Directions for this task: Please give back, word for word, only the lines starting at the one containing "<point>593,357</point>" and ending at the one containing "<point>71,5</point>" within the material below.

--- START ---

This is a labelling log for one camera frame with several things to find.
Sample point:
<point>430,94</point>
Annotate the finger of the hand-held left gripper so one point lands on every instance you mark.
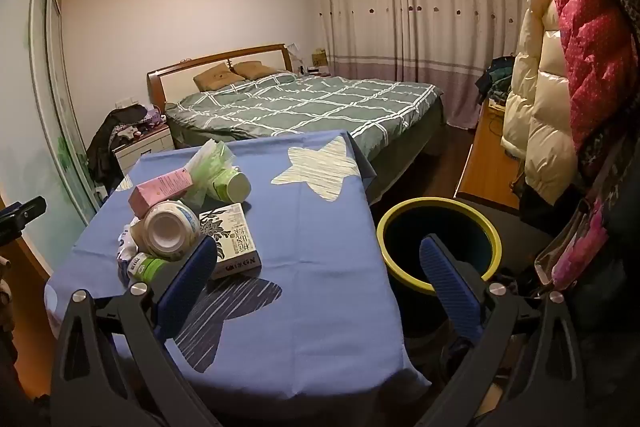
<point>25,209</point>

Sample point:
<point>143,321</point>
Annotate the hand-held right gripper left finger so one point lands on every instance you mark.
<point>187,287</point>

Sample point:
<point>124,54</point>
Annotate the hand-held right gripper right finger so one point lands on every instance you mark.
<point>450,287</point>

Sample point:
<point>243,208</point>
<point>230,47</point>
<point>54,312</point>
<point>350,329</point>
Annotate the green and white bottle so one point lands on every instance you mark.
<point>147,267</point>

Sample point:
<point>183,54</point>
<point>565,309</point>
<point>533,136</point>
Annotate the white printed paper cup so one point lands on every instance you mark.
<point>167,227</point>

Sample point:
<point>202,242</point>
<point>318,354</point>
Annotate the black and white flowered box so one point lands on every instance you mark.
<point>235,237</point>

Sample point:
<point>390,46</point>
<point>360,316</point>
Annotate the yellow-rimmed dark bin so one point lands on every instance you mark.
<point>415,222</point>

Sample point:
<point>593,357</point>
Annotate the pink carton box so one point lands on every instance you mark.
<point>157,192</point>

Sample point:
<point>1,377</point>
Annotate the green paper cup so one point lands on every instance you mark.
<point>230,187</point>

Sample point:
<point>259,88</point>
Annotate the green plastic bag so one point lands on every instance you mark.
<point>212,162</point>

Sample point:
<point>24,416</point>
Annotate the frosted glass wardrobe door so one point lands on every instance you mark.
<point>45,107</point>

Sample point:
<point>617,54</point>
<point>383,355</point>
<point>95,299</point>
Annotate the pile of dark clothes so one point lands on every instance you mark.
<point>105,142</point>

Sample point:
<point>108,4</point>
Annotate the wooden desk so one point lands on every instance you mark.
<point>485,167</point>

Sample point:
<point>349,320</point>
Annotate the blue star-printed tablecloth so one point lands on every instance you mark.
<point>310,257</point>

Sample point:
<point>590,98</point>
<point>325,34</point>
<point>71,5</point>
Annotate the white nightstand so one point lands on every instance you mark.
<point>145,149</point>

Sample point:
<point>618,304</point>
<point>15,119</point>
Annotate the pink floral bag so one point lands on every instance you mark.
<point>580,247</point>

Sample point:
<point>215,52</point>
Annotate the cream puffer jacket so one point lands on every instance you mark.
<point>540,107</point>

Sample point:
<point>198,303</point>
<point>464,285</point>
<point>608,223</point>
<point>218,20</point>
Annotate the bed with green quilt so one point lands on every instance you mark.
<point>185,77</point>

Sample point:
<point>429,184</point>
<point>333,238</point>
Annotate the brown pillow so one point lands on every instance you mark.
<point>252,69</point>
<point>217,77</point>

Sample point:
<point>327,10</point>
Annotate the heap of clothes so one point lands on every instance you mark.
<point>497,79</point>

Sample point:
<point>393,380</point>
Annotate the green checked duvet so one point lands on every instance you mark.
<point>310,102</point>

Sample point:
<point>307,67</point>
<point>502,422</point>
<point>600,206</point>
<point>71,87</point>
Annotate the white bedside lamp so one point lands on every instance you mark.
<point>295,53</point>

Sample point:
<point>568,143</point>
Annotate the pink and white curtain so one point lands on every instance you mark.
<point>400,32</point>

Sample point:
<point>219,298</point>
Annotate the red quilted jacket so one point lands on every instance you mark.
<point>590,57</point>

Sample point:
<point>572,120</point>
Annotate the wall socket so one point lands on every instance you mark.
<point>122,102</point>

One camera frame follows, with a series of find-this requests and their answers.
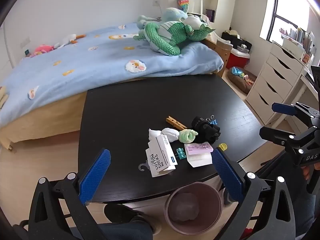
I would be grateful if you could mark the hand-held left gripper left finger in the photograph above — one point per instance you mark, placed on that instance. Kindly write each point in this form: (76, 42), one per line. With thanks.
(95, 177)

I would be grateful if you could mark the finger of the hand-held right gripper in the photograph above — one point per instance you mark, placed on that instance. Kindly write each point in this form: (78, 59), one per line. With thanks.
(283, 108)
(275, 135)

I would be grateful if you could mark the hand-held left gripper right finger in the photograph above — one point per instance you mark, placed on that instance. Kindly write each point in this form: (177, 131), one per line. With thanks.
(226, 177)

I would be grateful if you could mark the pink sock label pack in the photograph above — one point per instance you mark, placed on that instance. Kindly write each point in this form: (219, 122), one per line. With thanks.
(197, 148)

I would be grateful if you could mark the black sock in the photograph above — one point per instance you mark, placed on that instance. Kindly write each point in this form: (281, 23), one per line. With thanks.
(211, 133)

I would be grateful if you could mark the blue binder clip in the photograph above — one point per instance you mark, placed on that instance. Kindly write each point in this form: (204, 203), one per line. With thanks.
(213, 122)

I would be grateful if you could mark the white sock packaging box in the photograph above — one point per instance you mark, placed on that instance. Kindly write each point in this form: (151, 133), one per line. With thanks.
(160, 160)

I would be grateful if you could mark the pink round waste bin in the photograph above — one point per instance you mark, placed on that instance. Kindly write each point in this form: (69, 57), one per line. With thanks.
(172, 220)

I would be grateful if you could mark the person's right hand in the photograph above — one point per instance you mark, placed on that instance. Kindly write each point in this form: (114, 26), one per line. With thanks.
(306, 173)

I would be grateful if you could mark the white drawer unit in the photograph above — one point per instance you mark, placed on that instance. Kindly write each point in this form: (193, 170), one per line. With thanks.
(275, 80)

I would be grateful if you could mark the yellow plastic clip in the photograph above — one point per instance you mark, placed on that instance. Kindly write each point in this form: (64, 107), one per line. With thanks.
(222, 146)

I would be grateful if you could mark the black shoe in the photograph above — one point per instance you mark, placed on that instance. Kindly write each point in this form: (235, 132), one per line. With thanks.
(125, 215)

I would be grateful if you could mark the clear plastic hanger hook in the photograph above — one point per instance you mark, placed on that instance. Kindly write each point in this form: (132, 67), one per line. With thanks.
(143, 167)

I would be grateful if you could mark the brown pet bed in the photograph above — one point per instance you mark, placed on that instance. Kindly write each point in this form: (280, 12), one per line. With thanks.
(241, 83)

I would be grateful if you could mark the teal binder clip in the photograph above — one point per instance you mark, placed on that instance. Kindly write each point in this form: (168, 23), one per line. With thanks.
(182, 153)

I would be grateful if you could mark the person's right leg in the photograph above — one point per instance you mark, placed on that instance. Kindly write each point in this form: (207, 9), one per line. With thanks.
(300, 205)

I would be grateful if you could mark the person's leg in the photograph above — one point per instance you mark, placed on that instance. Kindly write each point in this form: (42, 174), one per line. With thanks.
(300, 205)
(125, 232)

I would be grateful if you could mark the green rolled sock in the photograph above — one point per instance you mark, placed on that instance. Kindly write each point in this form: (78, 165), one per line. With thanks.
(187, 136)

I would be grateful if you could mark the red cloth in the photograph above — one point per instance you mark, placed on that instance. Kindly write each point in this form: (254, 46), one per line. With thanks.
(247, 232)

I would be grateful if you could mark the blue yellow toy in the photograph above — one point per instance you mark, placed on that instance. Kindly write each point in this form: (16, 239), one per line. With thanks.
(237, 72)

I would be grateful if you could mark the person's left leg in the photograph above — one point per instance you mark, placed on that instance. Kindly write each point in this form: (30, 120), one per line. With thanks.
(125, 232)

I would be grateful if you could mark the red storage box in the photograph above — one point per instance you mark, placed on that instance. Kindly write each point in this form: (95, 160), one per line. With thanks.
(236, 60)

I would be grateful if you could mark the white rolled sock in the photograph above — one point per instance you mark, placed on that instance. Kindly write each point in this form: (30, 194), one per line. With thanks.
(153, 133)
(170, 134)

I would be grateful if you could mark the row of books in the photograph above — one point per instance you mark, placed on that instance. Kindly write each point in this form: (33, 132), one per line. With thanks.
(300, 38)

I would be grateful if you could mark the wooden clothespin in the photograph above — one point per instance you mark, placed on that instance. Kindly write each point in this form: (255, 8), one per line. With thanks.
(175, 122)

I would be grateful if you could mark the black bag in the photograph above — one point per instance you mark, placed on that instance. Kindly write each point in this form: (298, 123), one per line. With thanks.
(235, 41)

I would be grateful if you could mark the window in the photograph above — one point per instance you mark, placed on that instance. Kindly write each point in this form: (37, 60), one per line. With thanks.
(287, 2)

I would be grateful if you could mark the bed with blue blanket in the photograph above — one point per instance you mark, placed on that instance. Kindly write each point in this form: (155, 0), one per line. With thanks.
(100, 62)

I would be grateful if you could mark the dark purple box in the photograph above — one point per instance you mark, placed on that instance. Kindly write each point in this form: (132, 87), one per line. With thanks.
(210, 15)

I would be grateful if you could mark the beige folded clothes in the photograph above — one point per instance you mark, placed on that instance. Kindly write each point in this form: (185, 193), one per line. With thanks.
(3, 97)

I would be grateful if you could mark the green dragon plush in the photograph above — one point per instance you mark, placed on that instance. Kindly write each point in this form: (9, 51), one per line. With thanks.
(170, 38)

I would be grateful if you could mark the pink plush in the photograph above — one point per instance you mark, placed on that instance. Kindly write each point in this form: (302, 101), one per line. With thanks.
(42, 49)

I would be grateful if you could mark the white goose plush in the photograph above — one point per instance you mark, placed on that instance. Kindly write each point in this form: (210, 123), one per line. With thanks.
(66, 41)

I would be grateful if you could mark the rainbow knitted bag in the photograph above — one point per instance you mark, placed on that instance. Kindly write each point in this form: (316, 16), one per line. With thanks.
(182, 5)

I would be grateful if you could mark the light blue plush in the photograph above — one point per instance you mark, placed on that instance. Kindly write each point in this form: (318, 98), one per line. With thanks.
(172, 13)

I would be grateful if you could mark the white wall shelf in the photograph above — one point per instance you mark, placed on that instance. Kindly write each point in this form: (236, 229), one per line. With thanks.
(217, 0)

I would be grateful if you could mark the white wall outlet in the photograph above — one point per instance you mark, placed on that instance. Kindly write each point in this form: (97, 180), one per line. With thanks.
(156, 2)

--- END ---

Answer to the problem:
<point>593,357</point>
Annotate the pink carton box so one point lands on every instance you mark.
<point>157,192</point>

Sample point:
<point>1,377</point>
Annotate the green paper cup so one point lands on every instance you mark.
<point>230,187</point>

Sample point:
<point>259,88</point>
Annotate the green plastic bag so one point lands on every instance you mark.
<point>212,162</point>

Sample point:
<point>24,416</point>
Annotate the frosted glass wardrobe door so one point lands on every instance you mark.
<point>45,107</point>

Sample point:
<point>617,54</point>
<point>383,355</point>
<point>95,299</point>
Annotate the pile of dark clothes so one point lands on every instance you mark.
<point>105,142</point>

Sample point:
<point>108,4</point>
Annotate the wooden desk so one point lands on every instance you mark.
<point>485,167</point>

Sample point:
<point>349,320</point>
Annotate the blue star-printed tablecloth so one point lands on every instance you mark.
<point>310,257</point>

Sample point:
<point>590,98</point>
<point>325,34</point>
<point>71,5</point>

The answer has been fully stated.